The respondent, Charlotte Elizabeth Rebuzzi, was employed as a senior credit co-ordinator at PG Bison Ltd's Boksburg factory. Her duties included receiving proceeds of cash sales and arranging deposits into the company's bank account, as well as distributing customer rebate cheques. An internal investigation revealed that between 1 April 1997 and 30 July 1999, the respondent allegedly stole at least R897,066 by depositing customer rebate cheques into the company's account in place of cash sale proceeds, thereby concealing the theft of the actual cash sales. The respondent owned residential property in Edenvale and had twenty-four bank accounts. At the company's request, the National Director of Public Prosecutions applied ex parte for a provisional restraint order under section 26 of the Prevention of Organised Crime Act 121 of 1998, which was granted. A curator bonis was appointed to take charge of the respondent's property and bank accounts. The respondent opposed confirmation of the order, and Goldstein J set aside the provisional order, holding that a confiscation order could not be made where an identifiable victim had a claim for recovery of the proceeds of crime.
The appeal was upheld. The order of the High Court (Goldstein J) setting aside the provisional restraint order was set aside. The provisional restraint order granted on 2 December 1999 was confirmed, except for paragraphs 1.9 and 1.10 (relating to disclosure of information), with an amendment correcting the amount from R974,055 to R897,066. The respondent was ordered to pay the costs occasioned by her opposition to the application, including the costs of two counsel.
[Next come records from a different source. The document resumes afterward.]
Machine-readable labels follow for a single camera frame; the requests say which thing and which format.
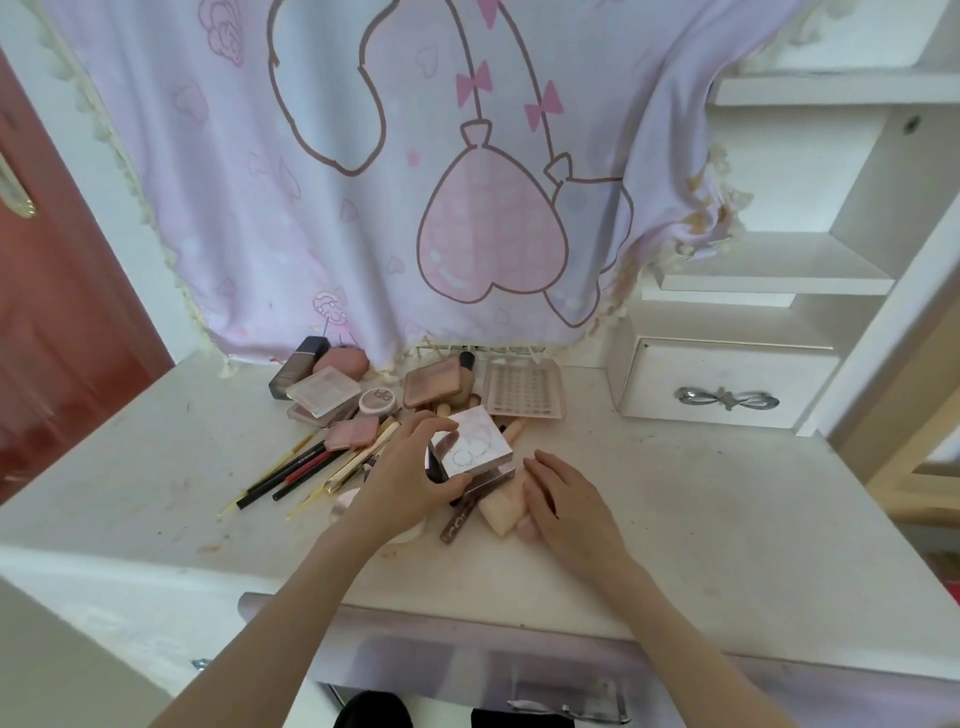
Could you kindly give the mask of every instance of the shelf board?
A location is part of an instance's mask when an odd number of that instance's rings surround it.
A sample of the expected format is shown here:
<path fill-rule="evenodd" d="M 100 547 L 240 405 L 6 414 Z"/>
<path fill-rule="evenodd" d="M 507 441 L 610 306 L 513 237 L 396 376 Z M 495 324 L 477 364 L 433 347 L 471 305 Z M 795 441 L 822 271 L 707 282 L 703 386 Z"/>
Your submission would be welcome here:
<path fill-rule="evenodd" d="M 720 107 L 960 104 L 960 72 L 913 67 L 737 76 L 718 81 L 712 101 Z"/>
<path fill-rule="evenodd" d="M 666 291 L 885 296 L 894 284 L 828 232 L 748 232 L 716 257 L 651 269 Z"/>

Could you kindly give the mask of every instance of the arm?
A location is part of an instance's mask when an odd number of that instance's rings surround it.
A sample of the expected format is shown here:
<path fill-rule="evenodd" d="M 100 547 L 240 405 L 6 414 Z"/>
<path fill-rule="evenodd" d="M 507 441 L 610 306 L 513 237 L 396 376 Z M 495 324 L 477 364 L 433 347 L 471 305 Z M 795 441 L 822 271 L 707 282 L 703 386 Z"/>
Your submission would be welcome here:
<path fill-rule="evenodd" d="M 788 728 L 795 723 L 677 611 L 627 552 L 593 484 L 556 455 L 524 460 L 530 512 L 558 560 L 627 623 L 690 728 Z"/>
<path fill-rule="evenodd" d="M 160 714 L 153 728 L 279 728 L 327 626 L 378 548 L 464 492 L 469 476 L 435 485 L 427 443 L 456 423 L 419 413 L 401 427 L 345 515 L 330 526 L 270 603 Z"/>

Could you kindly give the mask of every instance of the desk drawer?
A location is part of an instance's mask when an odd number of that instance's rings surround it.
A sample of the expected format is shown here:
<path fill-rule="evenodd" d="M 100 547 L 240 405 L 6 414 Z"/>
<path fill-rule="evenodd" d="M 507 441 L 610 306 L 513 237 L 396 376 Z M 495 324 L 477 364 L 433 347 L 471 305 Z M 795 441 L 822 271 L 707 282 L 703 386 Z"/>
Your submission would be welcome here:
<path fill-rule="evenodd" d="M 819 349 L 642 339 L 618 410 L 656 420 L 792 427 L 838 361 Z M 686 390 L 696 396 L 682 396 Z M 721 401 L 725 393 L 731 395 Z M 757 393 L 769 397 L 736 404 Z"/>

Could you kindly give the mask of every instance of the wooden door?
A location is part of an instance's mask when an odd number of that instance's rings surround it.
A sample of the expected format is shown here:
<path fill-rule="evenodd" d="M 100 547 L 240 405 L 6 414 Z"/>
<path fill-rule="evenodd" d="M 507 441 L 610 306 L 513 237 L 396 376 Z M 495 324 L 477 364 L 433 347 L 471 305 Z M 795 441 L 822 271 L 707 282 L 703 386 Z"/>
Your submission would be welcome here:
<path fill-rule="evenodd" d="M 2 53 L 0 155 L 2 503 L 173 363 Z"/>

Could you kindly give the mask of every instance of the pink bow print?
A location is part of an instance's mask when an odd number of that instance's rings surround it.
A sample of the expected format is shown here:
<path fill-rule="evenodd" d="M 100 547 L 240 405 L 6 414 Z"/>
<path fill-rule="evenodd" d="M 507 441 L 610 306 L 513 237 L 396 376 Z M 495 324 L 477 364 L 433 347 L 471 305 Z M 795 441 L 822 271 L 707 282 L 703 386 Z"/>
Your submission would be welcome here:
<path fill-rule="evenodd" d="M 560 103 L 557 87 L 553 85 L 552 81 L 548 81 L 546 88 L 543 90 L 543 101 L 540 105 L 524 104 L 523 110 L 527 112 L 527 122 L 530 124 L 530 131 L 535 132 L 540 126 L 540 119 L 544 114 L 564 113 L 564 105 Z"/>
<path fill-rule="evenodd" d="M 473 74 L 473 78 L 464 76 L 462 73 L 457 74 L 457 104 L 461 109 L 475 88 L 479 88 L 482 91 L 493 91 L 490 68 L 487 66 L 486 61 L 480 64 L 476 73 Z"/>
A court is not precluded from making a confiscation order under section 18 of the Prevention of Organised Crime Act 121 of 1998 merely because the victim of the crime has a civil claim for recovery of the proceeds of the crime. A confiscation order is an order for payment of a specified sum to the State and does not itself deprive a victim of the means to recover their loss. Sections 30(5) and 31(1) of the Act provide mechanisms to protect victims' claims: section 30(5) permits the court to suspend realization of assets until a victim's claim is satisfied, and section 31(1) allows the court to direct distribution of proceeds without giving the State preferential status. The primary purpose of a confiscation order is to deprive the convicted person of ill-gotten gains, not to enrich the State. Therefore, a restraint order may be granted under sections 25 and 26 where there are reasonable grounds for believing a confiscation order may be made, even where an identifiable victim has a claim. However, an order compelling disclosure of information under section 25(7) requires a proper factual foundation and should not be granted in the absence of evidence suggesting concealed property or affected gifts.
The court assumed without deciding that the State might execute a confiscation order in the ordinary way as a civil judgment (given the effect of section 23 of the Act), in which case a victim's claim would compete with it for the defendant's property. However, the court noted it is more likely the State would invoke the specific enforcement mechanism in Part 4 (sections 30-36) of the Act. The court also noted that in "victimless" crimes such as drug-dealing, there would be no person who could be said to have suffered a loss, further supporting the interpretation that confiscation orders serve a purpose beyond compensating victims. Regarding disclosure orders, the court referenced the constitutional resistance to self-incrimination reflected in section 35 of the Constitution and noted that compelled disclosure with restrictions on use has been held unobjectionable in the context of sections 415 and 417 of the Companies Act (citing Parbhoo v Getz and Ferreira v Levin), but declined to decide whether such compulsion would be similarly unobjectionable under the Prevention of Organised Crime Act.
This case is significant in South African law as it establishes the proper interpretation and application of the Prevention of Organised Crime Act 121 of 1998, particularly regarding restraint and confiscation orders. It clarifies that the existence of an identifiable victim with a civil claim does not preclude the making of restraint or confiscation orders, resolving an important tension between criminal asset forfeiture and civil recovery remedies. The judgment emphasizes that the primary purpose of confiscation orders is to deprive criminals of ill-gotten gains rather than to enrich the State, and that the Act contains mechanisms (sections 30(5) and 31(1)) to protect victims' interests while still allowing the criminal law to operate effectively. The case also provides important guidance on when disclosure orders may be made under section 25(7), establishing that such orders require a proper factual foundation and should not be granted automatically. This judgment has been influential in subsequent asset forfeiture cases and in understanding the balance between competing claims on the proceeds of crime.